**Assignment**
Beneath this line sits some data. Return only its lines from the one holding "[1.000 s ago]" through the one holding "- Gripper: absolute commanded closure", inclusive, exactly, with the images removed.

Segment Start: Input data

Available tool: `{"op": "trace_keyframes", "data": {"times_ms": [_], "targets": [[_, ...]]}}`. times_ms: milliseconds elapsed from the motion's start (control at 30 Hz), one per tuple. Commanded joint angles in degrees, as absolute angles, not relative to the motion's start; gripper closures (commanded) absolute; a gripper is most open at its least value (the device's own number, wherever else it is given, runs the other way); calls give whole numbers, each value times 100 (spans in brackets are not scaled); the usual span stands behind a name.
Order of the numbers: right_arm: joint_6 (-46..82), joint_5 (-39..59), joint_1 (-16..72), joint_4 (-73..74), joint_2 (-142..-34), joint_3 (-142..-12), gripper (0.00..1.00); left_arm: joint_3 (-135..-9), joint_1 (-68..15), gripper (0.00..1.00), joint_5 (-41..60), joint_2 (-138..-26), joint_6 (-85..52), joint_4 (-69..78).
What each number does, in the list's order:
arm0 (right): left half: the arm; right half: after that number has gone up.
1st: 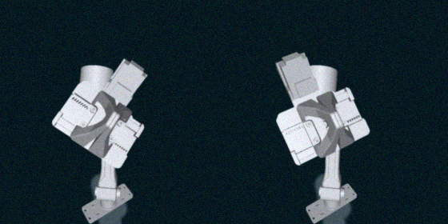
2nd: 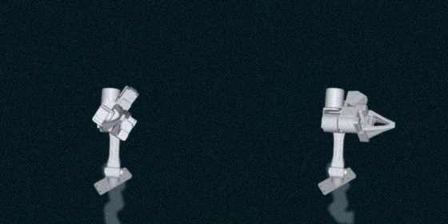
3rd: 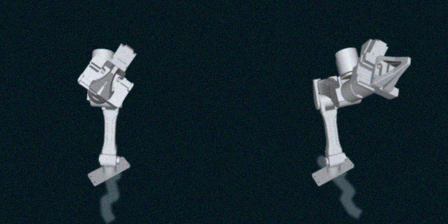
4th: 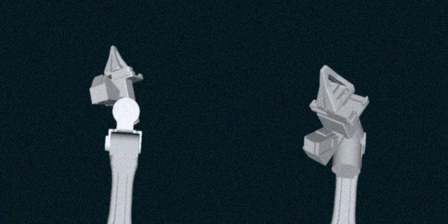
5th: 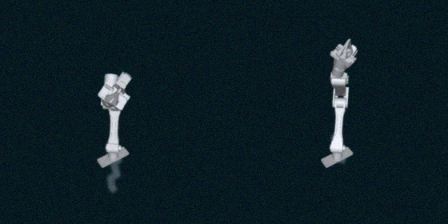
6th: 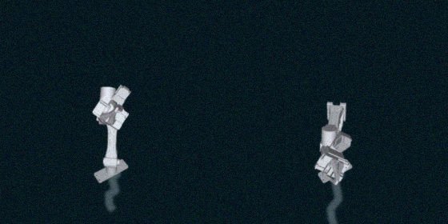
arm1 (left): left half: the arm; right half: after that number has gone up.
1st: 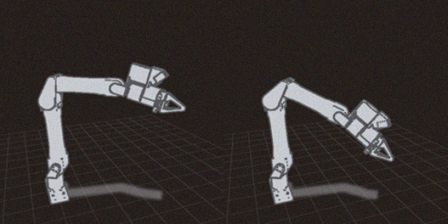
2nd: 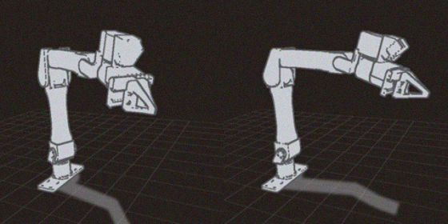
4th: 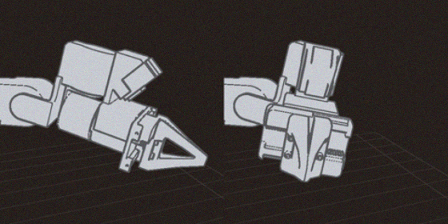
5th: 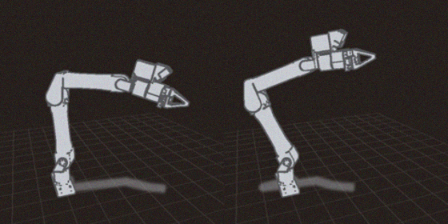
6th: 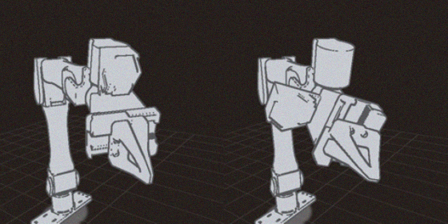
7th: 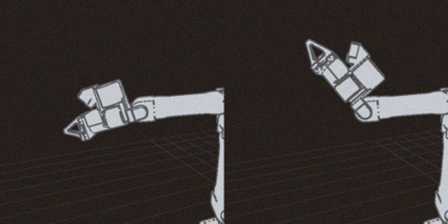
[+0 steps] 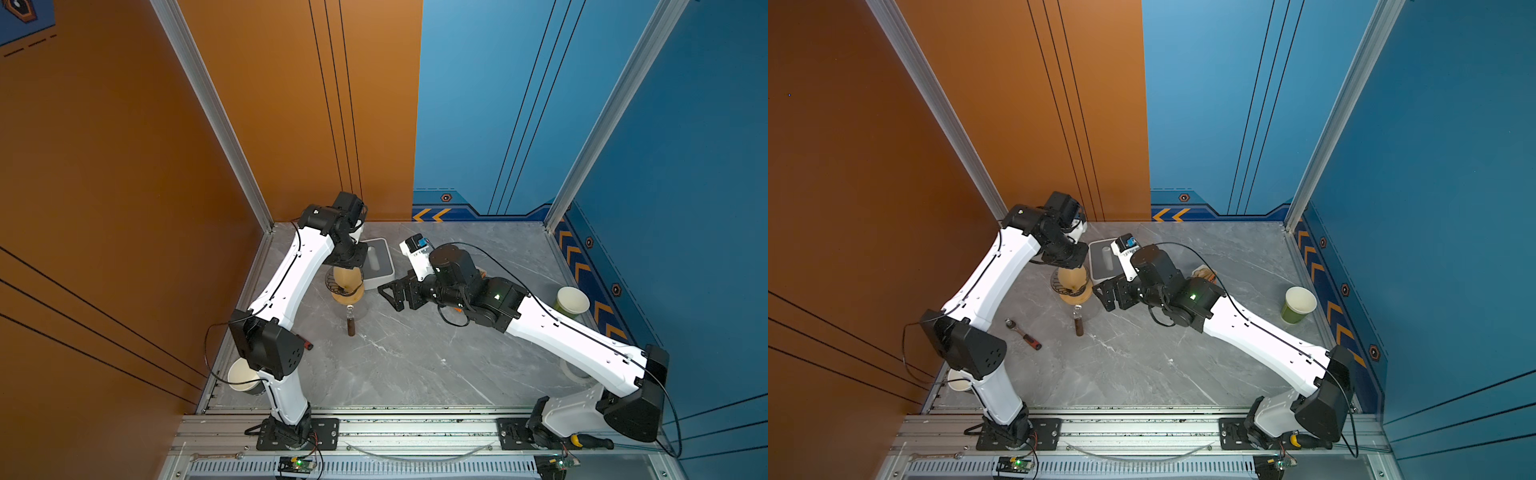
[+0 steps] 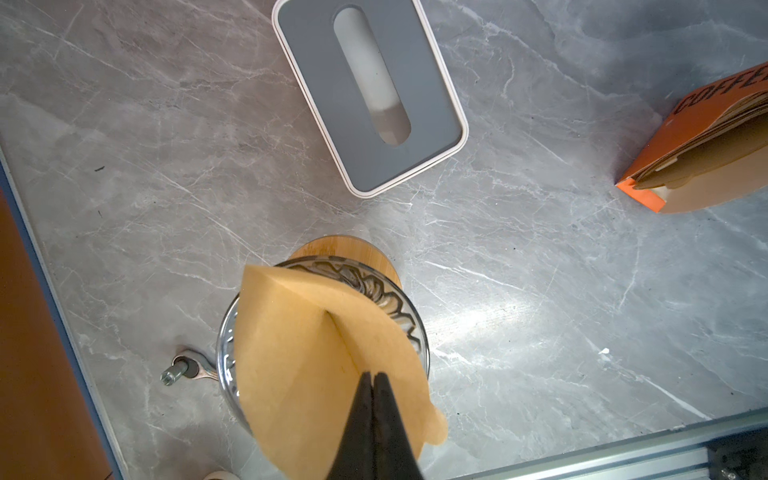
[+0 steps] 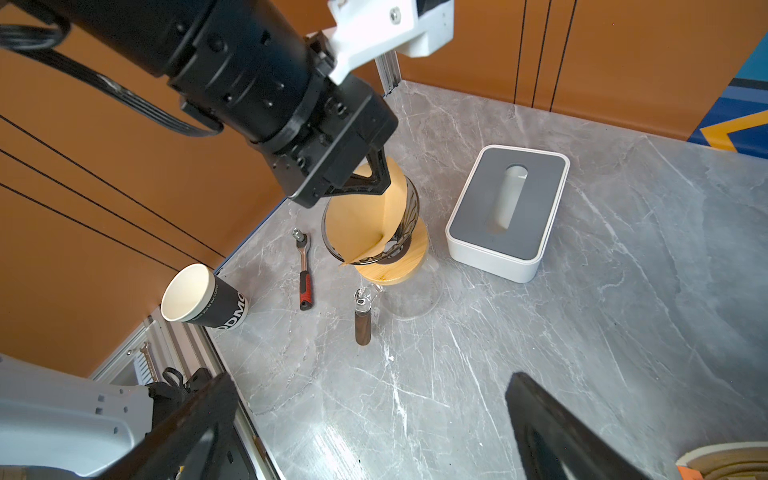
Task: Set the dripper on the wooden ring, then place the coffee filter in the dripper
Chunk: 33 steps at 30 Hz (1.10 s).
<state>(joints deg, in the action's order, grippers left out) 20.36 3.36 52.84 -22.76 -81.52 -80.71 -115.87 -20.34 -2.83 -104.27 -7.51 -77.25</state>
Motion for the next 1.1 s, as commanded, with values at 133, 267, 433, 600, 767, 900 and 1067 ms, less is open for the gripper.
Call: {"op": "trace_keyframes", "data": {"times_ms": [133, 267, 433, 600, 767, 900, 1067], "targets": [[2026, 340, 5309, -2048, -7924, -7837, 0, -11708, -2109, 100, -847, -10691, -610, -8165], [2056, 316, 5316, -2041, -7893, -7789, 0, -11632, -2140, 100, -1115, -10790, -633, -8165], [2074, 252, 5304, -2048, -7866, -7735, 0, -11481, -2145, 100, -1272, -10865, -724, -8156], [2074, 246, 5308, -2048, -7891, -7727, 0, -11366, -2123, 100, -1286, -10863, -800, -8143], [2091, 250, 5313, -2022, -7928, -7724, 0, -11203, -2034, 100, -1195, -10854, -879, -8113], [2101, 259, 5314, -2002, -7928, -7705, 0, -10949, -1960, 100, -1084, -10811, -958, -7954], [2109, 298, 5317, -1988, -7952, -7721, 0, -10732, -1890, 100, -1046, -10734, -1002, -7832]]}}
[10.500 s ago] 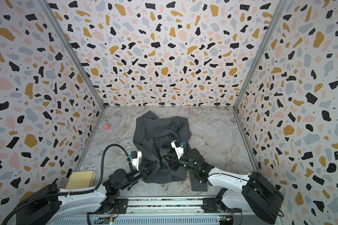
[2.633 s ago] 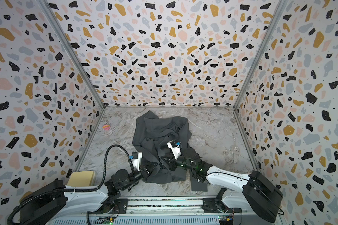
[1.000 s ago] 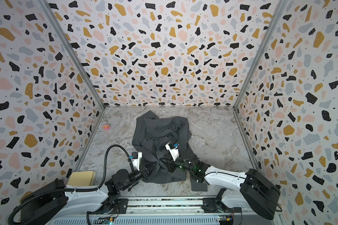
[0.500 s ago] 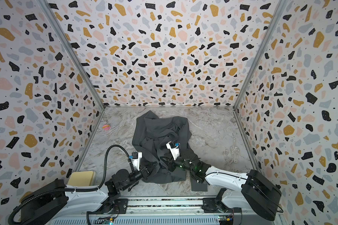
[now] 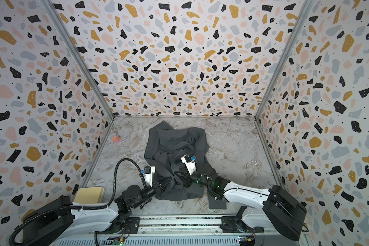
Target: Zip up the jacket
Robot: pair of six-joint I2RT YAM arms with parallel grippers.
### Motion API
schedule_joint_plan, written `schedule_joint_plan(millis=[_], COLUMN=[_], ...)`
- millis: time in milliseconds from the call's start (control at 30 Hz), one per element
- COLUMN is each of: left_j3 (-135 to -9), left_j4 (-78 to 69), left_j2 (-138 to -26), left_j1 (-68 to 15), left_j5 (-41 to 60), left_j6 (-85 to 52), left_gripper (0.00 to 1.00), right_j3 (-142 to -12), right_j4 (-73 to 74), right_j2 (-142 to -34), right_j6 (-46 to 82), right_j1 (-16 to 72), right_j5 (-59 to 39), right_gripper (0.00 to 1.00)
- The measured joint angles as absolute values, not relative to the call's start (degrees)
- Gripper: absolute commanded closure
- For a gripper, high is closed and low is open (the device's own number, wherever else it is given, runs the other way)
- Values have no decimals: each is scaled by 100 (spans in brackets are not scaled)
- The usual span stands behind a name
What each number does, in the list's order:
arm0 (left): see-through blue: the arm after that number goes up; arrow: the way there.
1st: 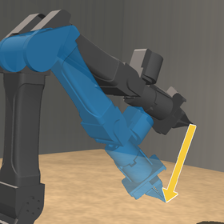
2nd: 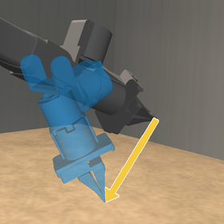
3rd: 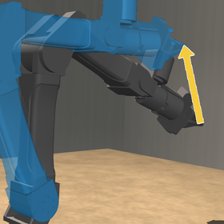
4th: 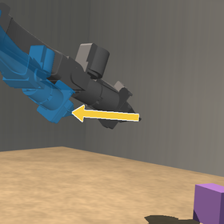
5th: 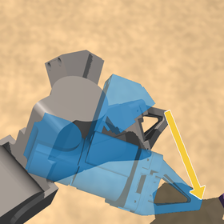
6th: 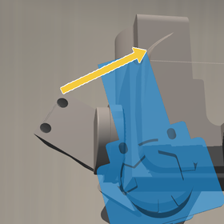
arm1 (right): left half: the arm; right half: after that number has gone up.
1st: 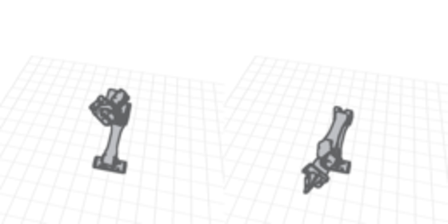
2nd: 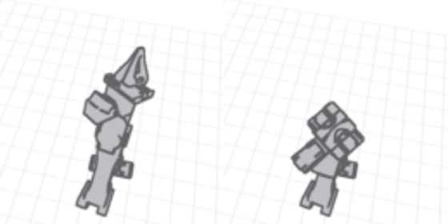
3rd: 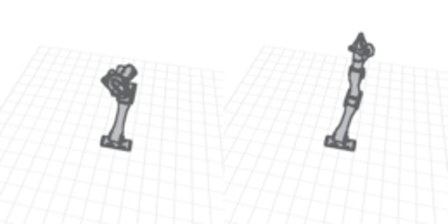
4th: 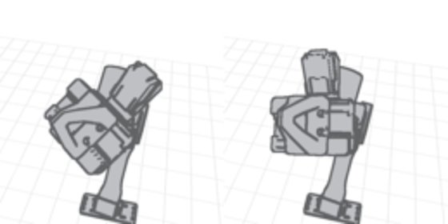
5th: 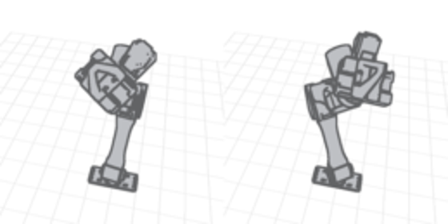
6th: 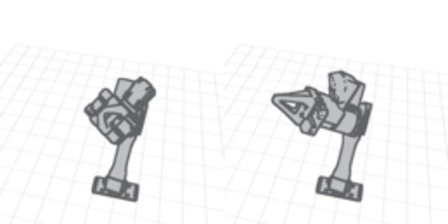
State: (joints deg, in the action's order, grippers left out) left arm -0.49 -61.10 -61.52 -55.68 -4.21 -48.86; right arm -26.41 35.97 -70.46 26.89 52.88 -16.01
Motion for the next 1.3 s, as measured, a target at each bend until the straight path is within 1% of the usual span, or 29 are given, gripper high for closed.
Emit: schedule_joint_plan(millis=[1300], left_j3=[-47], left_j4=[-6302], left_j2=[-6289], left_j1=[-5568], left_j5=[-475], left_j6=[-4934], left_gripper=[100], right_j3=[-2578], right_j4=[3717], right_j2=[-7050], right_j6=[2692], right_j1=[5290], right_j5=[-1599], right_gripper=[100])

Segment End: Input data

**Finished task**
[1.000 s ago] 
[0.500 s ago] 
[now] 
Target: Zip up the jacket
Robot: pair of six-joint I2RT YAM arms with parallel grippers.
### Motion API
schedule_joint_plan, written `schedule_joint_plan(millis=[_], COLUMN=[_], ...)`
- millis: time in milliseconds from the call's start (control at 30 Hz), one per element
- COLUMN is each of: left_j3 (-135 to -9), left_j4 (-78 to 69), left_j2 (-138 to -26), left_j1 (-68 to 15), left_j5 (-41 to 60), left_j6 (-85 to 52), left_gripper (0.00 to 1.00), right_j3 (-142 to -12), right_j4 (-73 to 74), right_j2 (-142 to -34), right_j6 (-46 to 82), right_j1 (-16 to 72), right_j5 (-59 to 39), right_gripper (0.00 to 1.00)
- The measured joint angles as absolute values, not relative to the call's start (degrees)
- Gripper: absolute commanded closure

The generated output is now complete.